Steven Quintero, who has a prior DUI conviction from November 2015, faces 29 years to life in state prison if convicted in the death of 41-year-old Henry O. Reyes of Escondido, said Deputy District Attorney Cally Bright.

A passenger in the Lyft car, Kelly Hoffman, testified during a two-day preliminary hearing that she and two friends were dropped off about 11 p.m. on Sept. 30 and had drinks at a couple of downtown San Diego nightclubs before stopping for some gelato.

As they headed home about 1 a.m. in the Lyft car driven by Reyes, Sarah Smith got sick and the driver pulled onto the shoulder of the eastbound freeway near 28th Street to get her out of the car and give her some water, Hoffman testified.

Minutes later, the Lyft car was hit from behind and Reyes - an aspiring dentist and the father of a 2-year-old child - was killed as he walked around the car to get back in.

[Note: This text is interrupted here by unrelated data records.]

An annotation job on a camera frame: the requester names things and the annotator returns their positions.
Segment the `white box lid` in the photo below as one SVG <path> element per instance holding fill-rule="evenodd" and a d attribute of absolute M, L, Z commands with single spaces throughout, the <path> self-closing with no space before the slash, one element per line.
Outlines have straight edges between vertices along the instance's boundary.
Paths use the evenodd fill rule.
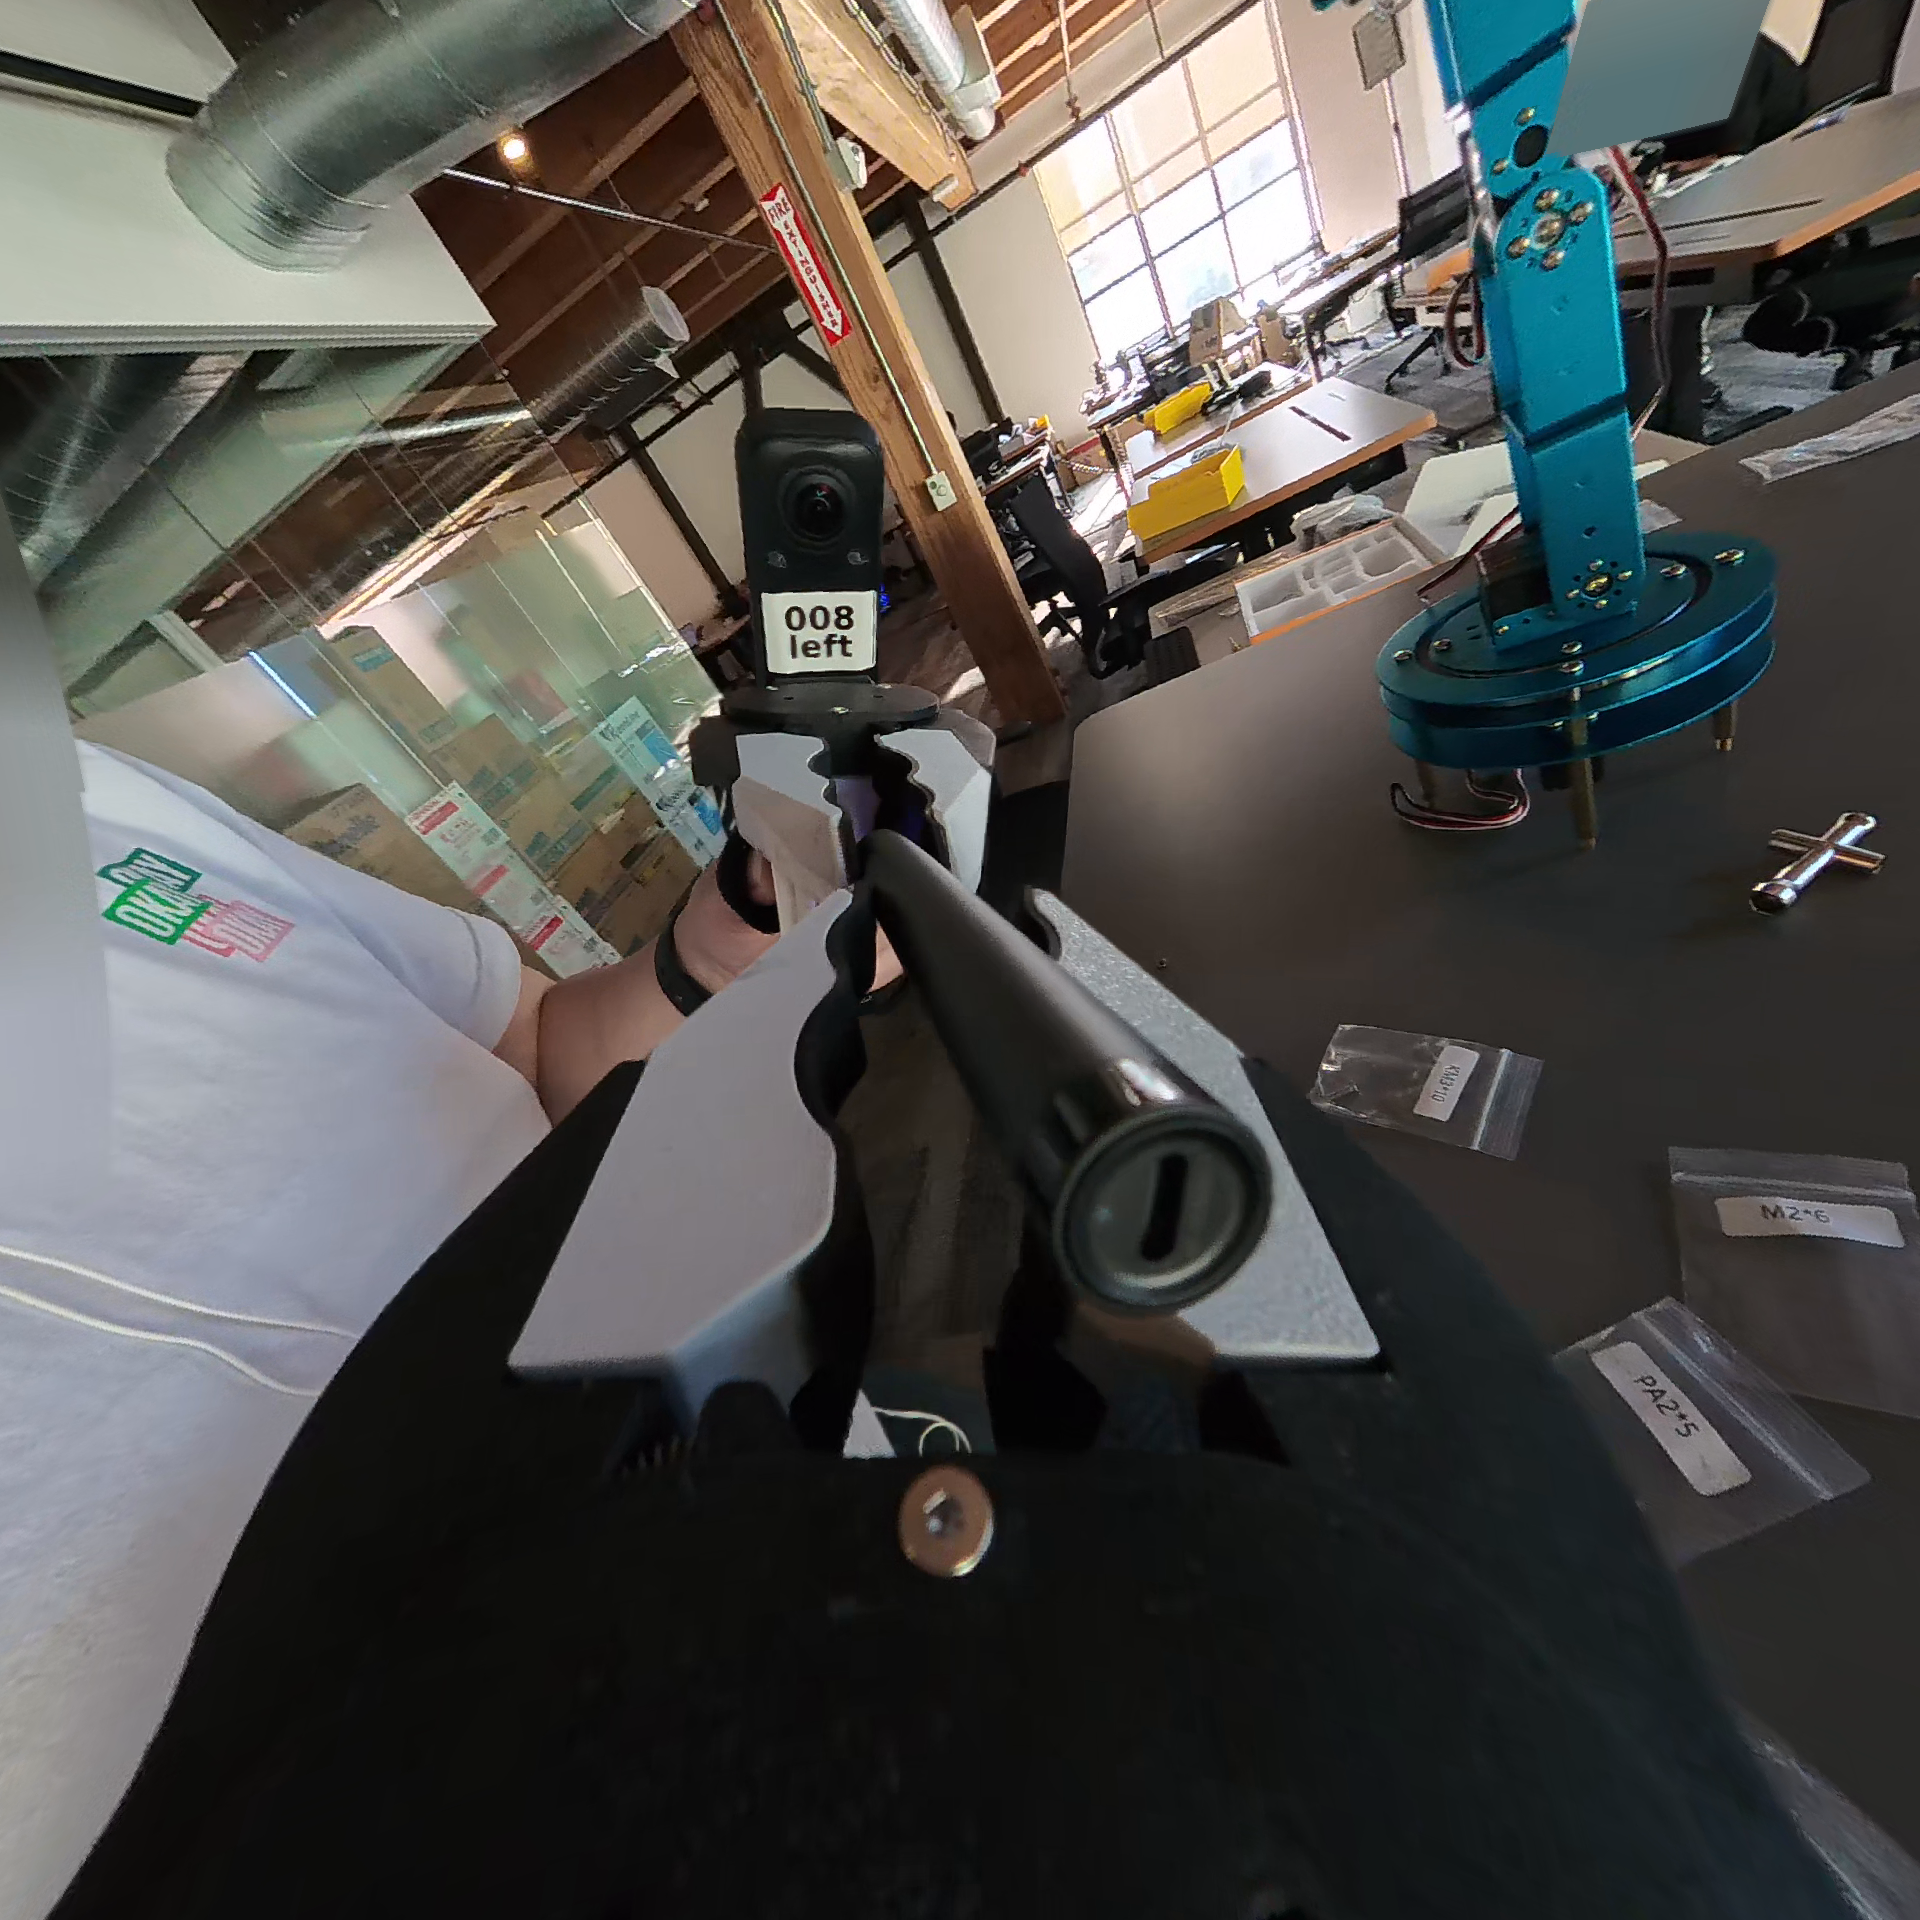
<path fill-rule="evenodd" d="M 1475 545 L 1514 532 L 1520 493 L 1507 446 L 1493 442 L 1432 455 L 1417 470 L 1395 514 L 1440 561 L 1458 561 Z"/>

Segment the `person's left forearm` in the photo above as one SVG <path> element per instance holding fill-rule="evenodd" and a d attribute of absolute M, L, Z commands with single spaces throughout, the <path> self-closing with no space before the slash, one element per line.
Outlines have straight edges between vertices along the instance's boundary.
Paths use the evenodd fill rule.
<path fill-rule="evenodd" d="M 671 1038 L 683 1013 L 655 977 L 655 948 L 563 981 L 518 973 L 518 998 L 494 1057 L 562 1123 L 621 1066 L 641 1066 Z"/>

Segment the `black desk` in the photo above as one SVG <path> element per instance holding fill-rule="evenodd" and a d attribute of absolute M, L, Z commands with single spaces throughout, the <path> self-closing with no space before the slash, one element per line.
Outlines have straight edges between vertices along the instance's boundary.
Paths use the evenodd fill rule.
<path fill-rule="evenodd" d="M 1142 1626 L 1198 1628 L 1149 1739 L 1163 1915 L 1848 1915 L 1726 1706 L 1914 1835 L 1914 1419 L 1837 1407 L 1873 1478 L 1673 1579 L 1552 1354 L 1679 1279 L 1669 1151 L 1914 1173 L 1914 442 L 1761 484 L 1744 444 L 1656 479 L 1681 532 L 1781 563 L 1736 743 L 1610 759 L 1507 833 L 1389 815 L 1376 650 L 1408 593 L 1085 722 L 1066 903 L 1269 1073 L 1280 1139 L 1359 1255 L 1385 1358 L 1257 1395 L 1151 1548 Z M 1761 917 L 1774 828 L 1878 819 L 1873 877 Z M 1319 1111 L 1342 1023 L 1542 1062 L 1510 1161 Z"/>

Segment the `large metal air duct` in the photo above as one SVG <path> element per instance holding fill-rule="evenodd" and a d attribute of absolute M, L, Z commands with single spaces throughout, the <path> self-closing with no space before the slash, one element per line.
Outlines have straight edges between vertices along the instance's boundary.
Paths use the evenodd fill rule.
<path fill-rule="evenodd" d="M 165 174 L 231 251 L 331 271 L 447 164 L 667 35 L 690 2 L 326 2 L 247 53 Z"/>

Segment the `stack of cardboard boxes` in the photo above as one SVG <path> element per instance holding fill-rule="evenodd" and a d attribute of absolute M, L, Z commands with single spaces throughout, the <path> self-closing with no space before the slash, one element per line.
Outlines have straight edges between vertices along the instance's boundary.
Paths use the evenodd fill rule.
<path fill-rule="evenodd" d="M 679 644 L 573 687 L 478 663 L 482 685 L 449 703 L 375 629 L 307 657 L 303 699 L 355 767 L 280 829 L 503 925 L 538 973 L 633 956 L 722 853 L 722 810 L 688 762 L 712 698 Z"/>

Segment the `clear plastic screw bag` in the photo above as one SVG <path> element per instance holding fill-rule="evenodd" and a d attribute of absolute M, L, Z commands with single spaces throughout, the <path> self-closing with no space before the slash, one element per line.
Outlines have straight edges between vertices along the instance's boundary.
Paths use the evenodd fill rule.
<path fill-rule="evenodd" d="M 1793 1828 L 1856 1918 L 1918 1918 L 1918 1860 L 1758 1716 L 1735 1711 L 1746 1747 Z"/>
<path fill-rule="evenodd" d="M 1544 1066 L 1485 1042 L 1342 1023 L 1310 1101 L 1330 1116 L 1510 1161 Z"/>
<path fill-rule="evenodd" d="M 1761 484 L 1778 484 L 1787 478 L 1848 465 L 1869 453 L 1894 447 L 1914 438 L 1918 393 L 1910 393 L 1848 426 L 1782 447 L 1747 453 L 1741 458 L 1739 466 L 1758 476 Z"/>
<path fill-rule="evenodd" d="M 1918 1415 L 1918 1205 L 1904 1163 L 1669 1151 L 1683 1300 L 1800 1399 Z"/>
<path fill-rule="evenodd" d="M 1675 1299 L 1552 1358 L 1673 1569 L 1859 1492 L 1869 1474 Z"/>

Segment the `wood-edged office desk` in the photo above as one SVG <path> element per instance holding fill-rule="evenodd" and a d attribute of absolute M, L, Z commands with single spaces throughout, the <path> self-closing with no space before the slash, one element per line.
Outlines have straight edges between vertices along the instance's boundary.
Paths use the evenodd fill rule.
<path fill-rule="evenodd" d="M 1125 513 L 1214 444 L 1239 447 L 1240 489 L 1149 540 L 1114 530 L 1110 557 L 1147 567 L 1232 537 L 1245 554 L 1271 550 L 1303 508 L 1392 479 L 1408 447 L 1435 430 L 1432 410 L 1339 375 L 1283 382 L 1250 407 L 1194 414 L 1166 437 L 1137 430 L 1112 455 Z"/>
<path fill-rule="evenodd" d="M 1918 187 L 1918 93 L 1850 103 L 1650 199 L 1669 246 L 1669 309 L 1755 299 L 1771 266 L 1871 223 Z"/>

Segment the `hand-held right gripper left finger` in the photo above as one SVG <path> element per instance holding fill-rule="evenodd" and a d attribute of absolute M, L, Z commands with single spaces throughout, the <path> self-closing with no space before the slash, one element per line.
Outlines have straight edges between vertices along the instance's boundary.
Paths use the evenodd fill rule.
<path fill-rule="evenodd" d="M 829 892 L 641 1067 L 510 1350 L 517 1378 L 657 1385 L 691 1429 L 723 1385 L 782 1410 L 827 1365 L 810 1293 L 856 1207 L 827 1067 L 856 1019 L 856 899 Z"/>

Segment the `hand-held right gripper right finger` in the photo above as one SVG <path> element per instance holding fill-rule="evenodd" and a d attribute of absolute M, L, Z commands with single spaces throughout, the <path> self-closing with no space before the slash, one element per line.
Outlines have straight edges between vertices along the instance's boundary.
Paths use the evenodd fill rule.
<path fill-rule="evenodd" d="M 1026 901 L 1063 971 L 1233 1113 L 1266 1151 L 1273 1196 L 1258 1243 L 1230 1279 L 1177 1310 L 1177 1322 L 1218 1359 L 1376 1359 L 1376 1332 L 1261 1105 L 1251 1058 L 1063 899 L 1032 889 Z"/>

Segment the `spiral metal air duct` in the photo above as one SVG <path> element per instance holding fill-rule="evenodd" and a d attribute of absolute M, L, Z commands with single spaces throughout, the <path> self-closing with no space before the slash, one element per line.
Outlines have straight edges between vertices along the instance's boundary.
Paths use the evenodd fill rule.
<path fill-rule="evenodd" d="M 605 437 L 618 419 L 679 380 L 677 358 L 688 347 L 688 322 L 673 298 L 653 286 L 603 342 L 563 364 L 513 372 L 513 390 L 535 428 L 551 438 L 570 431 Z"/>

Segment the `large paned window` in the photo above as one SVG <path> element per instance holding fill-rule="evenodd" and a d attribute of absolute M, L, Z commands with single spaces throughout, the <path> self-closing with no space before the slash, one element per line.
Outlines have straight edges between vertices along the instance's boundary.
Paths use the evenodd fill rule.
<path fill-rule="evenodd" d="M 1280 28 L 1247 6 L 1032 164 L 1094 354 L 1275 298 L 1323 250 Z"/>

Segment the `red wall sign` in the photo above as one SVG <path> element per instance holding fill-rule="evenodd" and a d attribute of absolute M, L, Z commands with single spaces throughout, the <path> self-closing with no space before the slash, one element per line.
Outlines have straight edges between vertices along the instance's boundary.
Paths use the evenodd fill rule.
<path fill-rule="evenodd" d="M 790 281 L 810 317 L 814 329 L 827 347 L 845 340 L 851 314 L 842 291 L 831 274 L 831 263 L 816 244 L 803 209 L 792 199 L 783 181 L 759 194 L 759 214 L 771 236 Z"/>

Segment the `black screwdriver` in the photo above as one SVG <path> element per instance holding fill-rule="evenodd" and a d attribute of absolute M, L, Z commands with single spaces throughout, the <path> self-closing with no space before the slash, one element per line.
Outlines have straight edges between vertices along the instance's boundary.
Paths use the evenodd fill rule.
<path fill-rule="evenodd" d="M 878 829 L 862 883 L 1066 1282 L 1171 1314 L 1233 1279 L 1273 1207 L 1257 1134 L 914 842 Z"/>

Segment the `black office chair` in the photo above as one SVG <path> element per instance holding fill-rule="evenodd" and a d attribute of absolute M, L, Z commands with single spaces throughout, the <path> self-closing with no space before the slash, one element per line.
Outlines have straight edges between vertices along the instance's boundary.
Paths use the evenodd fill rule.
<path fill-rule="evenodd" d="M 1891 371 L 1914 364 L 1918 276 L 1873 294 L 1841 294 L 1829 281 L 1789 283 L 1752 307 L 1741 340 L 1787 356 L 1837 356 L 1830 387 L 1848 393 L 1875 377 L 1885 350 Z"/>
<path fill-rule="evenodd" d="M 1102 563 L 1087 540 L 1042 478 L 1031 478 L 999 498 L 1019 537 L 1039 557 L 1039 572 L 1017 573 L 1026 604 L 1045 606 L 1037 625 L 1045 634 L 1070 634 L 1094 682 L 1144 660 L 1149 613 L 1169 596 L 1200 585 L 1209 570 L 1200 561 L 1107 588 Z"/>

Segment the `person's left hand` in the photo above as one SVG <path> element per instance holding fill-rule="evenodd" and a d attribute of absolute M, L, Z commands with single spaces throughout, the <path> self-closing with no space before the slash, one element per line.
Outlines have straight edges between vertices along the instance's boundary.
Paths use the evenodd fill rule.
<path fill-rule="evenodd" d="M 712 995 L 719 995 L 763 959 L 782 938 L 779 925 L 763 931 L 738 915 L 707 873 L 688 901 L 679 951 L 688 969 L 712 988 Z"/>

Hoffman, who was on the phone in the backseat when the collision occurred, said she "was hit so hard I didn't know where I was" and suffered a broken bone of the top of her foot, whiplash of the neck and a concussion.

Smith, who had cuts to her chin, a neck injury and a bruised spine, said she has no memory of the crash.

According to court testimony, Quintero was entering the freeway at 25th Street when he slammed into the back of Reyes' Kia.

Quintero, 24, walked away from the collision but was arrested nearby a short time later, authorities said.

His blood-alcohol content was between .14 and .16 percent at the time of the accident, according to court testimony.

After his DUI conviction in 2015, Quintero completed a majority of required drunk driving classes and was on notice about the dangers of drinking and driving, Bright said.

Judge Joan Weber ruled that enough evidence was presented for Quintero to stand trial on all charges, including DUI and driving on a suspended license.

A Superior Court arraignment was set for May 10.